Due giorni “veramente” nella savana, nel senso che le uniche cumunicazioni possibili erano quelle da persona a persona, orfani di una connessione internet pazzarella e già Mario si sentiva spaesato. Nobbuono, ma così va la vita, non siamo più ai tempi in cui il primo pezzo di Stanley partito alla ricerca del dott. Livingstone uscì sul New York Herald mesi dopo essere stato inviato dal cuore dell’Africa – quando, peraltro, il famoso incontro (“Dr. Livingstone, I presume?”) era già avvenuto da un mese.
Insomma, qui si sono promessi aggiornamenti frequenti e noi accumulavamo foto e notizie senza poterle comunicare. Ora pare qualche connessione ci sia, quindi prepariamo questo testo sperando nella buona sorte (ma niente foto, per non rischiare). Ci proviamo, sennò avrete tutto insieme poi.
È il terzo giorno al Saruni Mara, davanti alla nostra “stanza” (mezzo in muratura, mezzo in tela) c’è un prato dove il primo giorno siamo andati a fare due passi, solo per essere inseguiti da un cameriere che ci ha spiegato che era pericoloso: di lì a due ore, poco prima del crepuscolo, zebre, babbuini, impala (splendide antilopi dalle corna a forma di lira) sono venuti a passeggiare e a pasteggiare qui davanti.
Con loro anche un eland, che per muso e corna sembra una specie di enorme antilope, ma è parente sia pur remoto dei bovini. Questo però è un eland speciale, lo chiamano “resident eland” perché ha eletto il lodge a sua residenza e ogni tanto si affaccia alla porta o si stende a ruminare davanti al negozietto. Chi ha un account Facebook può vederne una immagine che ho postato due giorni fa, gli altri dovranno aspettare.

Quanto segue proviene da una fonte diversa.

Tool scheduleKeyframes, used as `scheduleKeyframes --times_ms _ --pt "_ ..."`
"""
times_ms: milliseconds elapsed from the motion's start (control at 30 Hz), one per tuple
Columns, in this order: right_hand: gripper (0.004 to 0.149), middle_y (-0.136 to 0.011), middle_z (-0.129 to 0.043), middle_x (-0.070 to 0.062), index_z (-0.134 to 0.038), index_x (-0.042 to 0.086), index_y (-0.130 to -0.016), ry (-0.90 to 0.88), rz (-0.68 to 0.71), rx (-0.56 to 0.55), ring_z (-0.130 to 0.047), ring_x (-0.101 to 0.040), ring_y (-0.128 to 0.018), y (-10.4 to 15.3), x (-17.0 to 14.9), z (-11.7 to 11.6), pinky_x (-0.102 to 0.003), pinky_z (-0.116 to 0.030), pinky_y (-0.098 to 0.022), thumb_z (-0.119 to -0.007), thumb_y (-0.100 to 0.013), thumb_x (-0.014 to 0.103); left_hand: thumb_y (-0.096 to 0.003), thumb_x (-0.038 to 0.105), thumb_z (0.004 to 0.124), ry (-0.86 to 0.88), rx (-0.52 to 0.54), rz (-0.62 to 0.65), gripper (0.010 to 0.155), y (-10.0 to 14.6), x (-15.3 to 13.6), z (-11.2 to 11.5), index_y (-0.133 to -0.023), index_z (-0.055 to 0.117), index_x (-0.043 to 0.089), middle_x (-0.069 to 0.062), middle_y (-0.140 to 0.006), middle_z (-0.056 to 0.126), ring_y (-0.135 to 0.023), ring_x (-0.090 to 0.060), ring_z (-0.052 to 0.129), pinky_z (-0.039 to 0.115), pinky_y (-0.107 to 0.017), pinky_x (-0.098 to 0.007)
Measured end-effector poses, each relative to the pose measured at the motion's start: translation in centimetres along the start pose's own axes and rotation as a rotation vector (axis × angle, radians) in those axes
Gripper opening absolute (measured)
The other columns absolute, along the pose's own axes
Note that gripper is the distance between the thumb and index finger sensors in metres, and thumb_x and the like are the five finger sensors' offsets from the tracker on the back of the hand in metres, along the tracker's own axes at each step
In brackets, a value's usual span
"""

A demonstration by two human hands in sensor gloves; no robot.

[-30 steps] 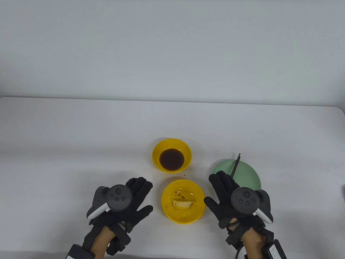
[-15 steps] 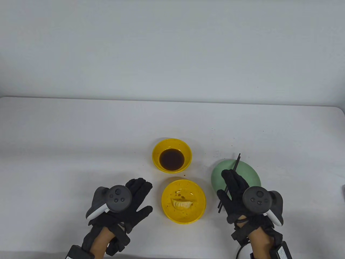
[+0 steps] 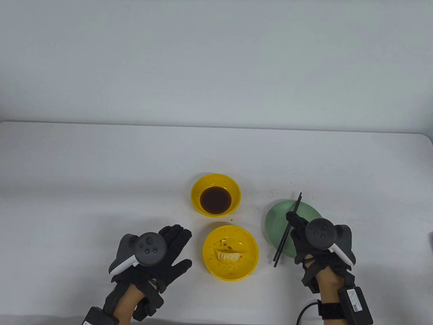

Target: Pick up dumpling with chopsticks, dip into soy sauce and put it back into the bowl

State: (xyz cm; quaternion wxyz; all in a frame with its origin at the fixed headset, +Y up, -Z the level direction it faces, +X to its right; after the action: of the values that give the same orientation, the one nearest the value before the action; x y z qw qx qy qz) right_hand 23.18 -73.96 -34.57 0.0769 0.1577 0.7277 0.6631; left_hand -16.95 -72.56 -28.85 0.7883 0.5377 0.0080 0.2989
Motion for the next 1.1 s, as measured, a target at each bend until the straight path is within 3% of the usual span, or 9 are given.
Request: scheduleKeyframes --times_ms 300,567,767,1100 --pt "0.059 -0.104 -0.070 -0.009 -0.052 0.023 -0.103 0.130 -0.013 0.045 -0.082 -0.036 -0.086 -0.5 0.2 -1.6 -0.059 -0.067 -0.062 -0.076 -0.050 0.019 -0.0488 0.064 0.063 -0.006 0.002 0.000 0.083 0.0 0.0 0.0 -0.115 0.021 0.038 0.001 -0.123 0.022 -0.118 -0.036 0.024 0.024 -0.080 -0.065" --pt "0.061 -0.107 -0.064 -0.007 -0.049 0.025 -0.104 0.181 -0.004 -0.006 -0.080 -0.037 -0.087 -0.2 0.5 -1.1 -0.059 -0.066 -0.063 -0.076 -0.050 0.019 -0.0487 0.064 0.064 -0.006 0.002 0.002 0.083 0.1 0.0 0.0 -0.115 0.021 0.038 0.000 -0.123 0.022 -0.118 -0.037 0.024 0.025 -0.080 -0.065" --pt "0.063 -0.108 -0.060 -0.005 -0.045 0.026 -0.104 0.221 -0.007 0.071 -0.078 -0.037 -0.089 -0.5 0.8 -2.2 -0.060 -0.065 -0.064 -0.075 -0.050 0.019 -0.0486 0.064 0.064 -0.012 -0.001 -0.001 0.083 0.0 0.0 0.1 -0.115 0.022 0.037 0.000 -0.123 0.025 -0.117 -0.037 0.026 0.026 -0.080 -0.065" --pt "0.064 -0.107 -0.060 -0.007 -0.044 0.025 -0.104 0.308 -0.010 0.045 -0.079 -0.036 -0.087 -0.4 1.1 -2.2 -0.059 -0.065 -0.063 -0.077 -0.050 0.021 -0.0485 0.064 0.064 -0.012 -0.001 -0.001 0.083 0.1 0.0 0.0 -0.115 0.022 0.037 0.000 -0.123 0.025 -0.117 -0.037 0.026 0.026 -0.080 -0.065"
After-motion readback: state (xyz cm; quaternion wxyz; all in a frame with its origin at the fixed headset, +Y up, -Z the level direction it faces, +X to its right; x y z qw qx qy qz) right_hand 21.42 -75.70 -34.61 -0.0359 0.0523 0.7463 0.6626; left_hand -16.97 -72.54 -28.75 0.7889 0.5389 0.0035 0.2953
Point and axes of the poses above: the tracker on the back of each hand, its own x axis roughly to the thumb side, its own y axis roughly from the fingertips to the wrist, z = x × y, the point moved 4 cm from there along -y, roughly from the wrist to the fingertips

Ha piovuto parecchio (sante giacche a vento e perfino santi ponchi), non dovrebbe essere un gran guaio perché ti portano sempre in giro con il fuoristrada, ma si tratta di un fuoristrada tutto aperto per agevolare l’avvistamento di animali – e l’entrata della pioggia. Nelle molte ore di sole, però ci scottiamo.
Siamo nel santuario faunistico più santuario faunistico di tutto il Kenya e – qualcuno dice – di tutta l’Africa. Le “prede” più ambite sono come ovvio i grandi animali (leoni, leopardi, ghepardi, elefanti, bufali e rinoceronti), ma c’è un fascino assoluto ad attraversare le grandi praterie costellate di centinaia di antilopi (di Grant e di Thompson), di impala, zebre, gnu, facoceri, struzzi e giraffe, spesso tutti insieme e – come dire – nella stessa inquadratura. Poiché facciamo le nostre visite nel North Mara Conservancy (una specie di immensa riserva privata ai margini del parco nazionale propriamente detto) la nostra auto può attraversare questi animali che brucano, ruminano o trotterellano e si aprono spostandosi al nostro passaggio.

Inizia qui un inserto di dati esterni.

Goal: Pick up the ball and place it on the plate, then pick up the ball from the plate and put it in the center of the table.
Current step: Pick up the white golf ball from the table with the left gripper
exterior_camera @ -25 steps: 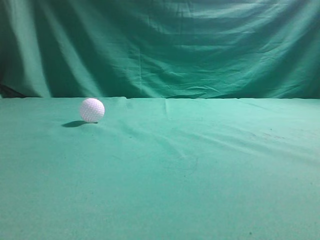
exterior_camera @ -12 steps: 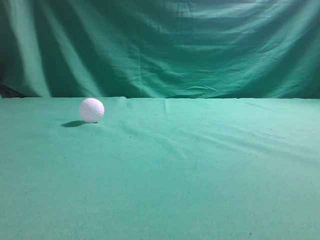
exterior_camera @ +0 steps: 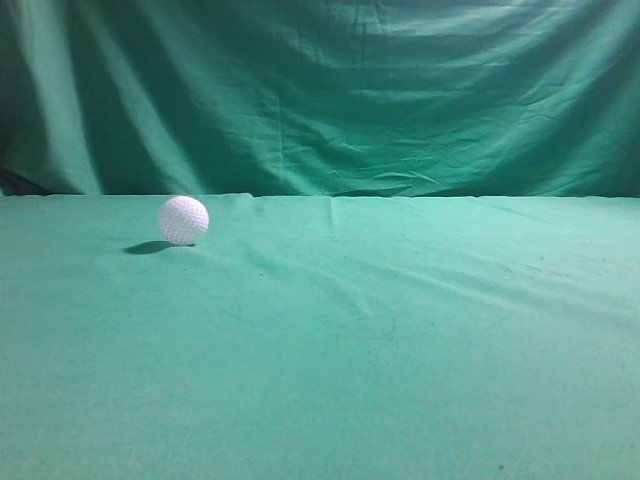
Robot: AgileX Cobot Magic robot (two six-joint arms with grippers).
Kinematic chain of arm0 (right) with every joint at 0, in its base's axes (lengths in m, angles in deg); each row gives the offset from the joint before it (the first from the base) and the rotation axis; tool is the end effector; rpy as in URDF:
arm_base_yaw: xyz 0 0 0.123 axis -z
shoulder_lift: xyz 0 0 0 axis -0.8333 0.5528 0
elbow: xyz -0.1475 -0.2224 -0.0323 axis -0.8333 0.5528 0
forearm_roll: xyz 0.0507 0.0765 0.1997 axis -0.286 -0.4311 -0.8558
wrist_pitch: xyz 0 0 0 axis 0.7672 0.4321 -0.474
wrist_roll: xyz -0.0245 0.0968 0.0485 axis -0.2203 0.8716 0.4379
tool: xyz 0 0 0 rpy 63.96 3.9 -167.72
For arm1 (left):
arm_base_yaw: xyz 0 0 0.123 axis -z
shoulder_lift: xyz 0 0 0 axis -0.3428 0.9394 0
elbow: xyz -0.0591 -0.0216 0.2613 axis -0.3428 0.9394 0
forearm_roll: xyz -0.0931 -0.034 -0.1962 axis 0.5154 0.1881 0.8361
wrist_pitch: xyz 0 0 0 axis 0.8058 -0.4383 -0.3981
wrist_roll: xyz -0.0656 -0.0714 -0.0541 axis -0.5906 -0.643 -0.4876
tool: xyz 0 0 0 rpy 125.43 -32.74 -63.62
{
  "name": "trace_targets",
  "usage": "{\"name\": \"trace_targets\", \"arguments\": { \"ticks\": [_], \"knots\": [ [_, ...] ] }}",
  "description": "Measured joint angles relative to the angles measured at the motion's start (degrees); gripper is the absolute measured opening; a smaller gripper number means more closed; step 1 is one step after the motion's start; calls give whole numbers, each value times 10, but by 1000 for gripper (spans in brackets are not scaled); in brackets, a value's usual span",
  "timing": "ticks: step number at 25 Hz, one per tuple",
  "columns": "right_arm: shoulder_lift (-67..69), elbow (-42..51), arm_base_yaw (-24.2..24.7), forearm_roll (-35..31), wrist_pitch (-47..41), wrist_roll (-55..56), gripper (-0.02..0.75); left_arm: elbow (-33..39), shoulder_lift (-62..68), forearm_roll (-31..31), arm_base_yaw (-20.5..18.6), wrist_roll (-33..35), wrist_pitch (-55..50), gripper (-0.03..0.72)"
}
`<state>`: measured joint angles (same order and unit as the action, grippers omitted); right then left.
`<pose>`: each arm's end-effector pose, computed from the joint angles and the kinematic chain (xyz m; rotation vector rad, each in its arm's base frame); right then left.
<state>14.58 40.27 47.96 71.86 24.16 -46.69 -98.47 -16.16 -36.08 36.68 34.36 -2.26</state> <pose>0.0550 0.0041 0.1639 -0.0806 1.8896 0.0917 0.1555 -0.0588 0.2714 0.4176 2.3109 -0.2570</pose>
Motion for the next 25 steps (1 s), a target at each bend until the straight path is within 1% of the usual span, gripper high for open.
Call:
{"name": "trace_targets", "arguments": {
  "ticks": [3, 5, 9, 11, 13, 15, 17, 19, 21, 23, 25],
  "knots": [
    [0, 0, 0, 0, 0, 0, 50, -51, 73, 25, 16, 29, -53, 0],
    [0, 0, 0, 0, 0, 0, 50, -85, 123, 45, 17, 57, -62, 0],
    [0, 0, 0, 0, 0, 0, 50, -147, 216, 109, 19, 138, -63, 0],
    [0, 0, 0, 0, 0, 0, 50, -176, 260, 126, 19, 155, -63, 0],
    [0, 0, 0, 0, 0, 0, 50, -210, 303, 129, 19, 160, -64, 0],
    [0, 0, 0, 0, 0, 0, 50, -251, 348, 128, 24, 163, -67, 0],
    [0, 0, 0, 0, 0, 0, 50, -286, 386, 116, 41, 163, -72, 0],
    [0, 0, 0, 0, 0, 0, 50, -319, 424, 88, 61, 155, -74, 0],
    [0, 0, 0, 0, 0, 0, 50, -345, 459, 58, 75, 129, -76, 0],
    [0, 0, 0, 0, 0, 0, 50, -369, 492, 36, 77, 105, -83, 0],
    [0, 0, 0, 0, 0, 0, 50, -386, 515, 27, 77, 95, -89, 0]
  ]
}}
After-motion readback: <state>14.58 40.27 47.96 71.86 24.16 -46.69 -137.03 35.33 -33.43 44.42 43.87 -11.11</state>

Il che ha dato il destro a Silvia di coniare uno dei suoi detti memorabili: “Le pecore non sono gazzelle” [“hele,belle…”, “stupidi!”]. Nel senso che invece di aprirsi come il mar rosso o appunto le gazzelle al nostro passaggio, devono essere bersagliate con pietre dai pastori masai perché ci lascino il passo.
Di pecore e anche di mucche ne abbiamo viste tante giovedì al mercato settimanale di un villaggio qui nei pressi. Stavamo per entrare nel recinto insieme a Silvia, quando ci siamo resi conto che all’interno c’erano solo uomini, le uniche donne essendo accovacciate sotto un alberello al centro per vendere bevande agli uomini. Le altre donne erano tutte all’esterno. Secondo la nostra guida in attesa che gli uomini consegnassero loro i proventi delle compravendite, per andare a fare la spesa nei recinti vicini dove erano in mostra vestiti, scarpe, vasellame, frutta, verdura e monili (i monili di perline son cosa assai importante sia per uomini sia per donne).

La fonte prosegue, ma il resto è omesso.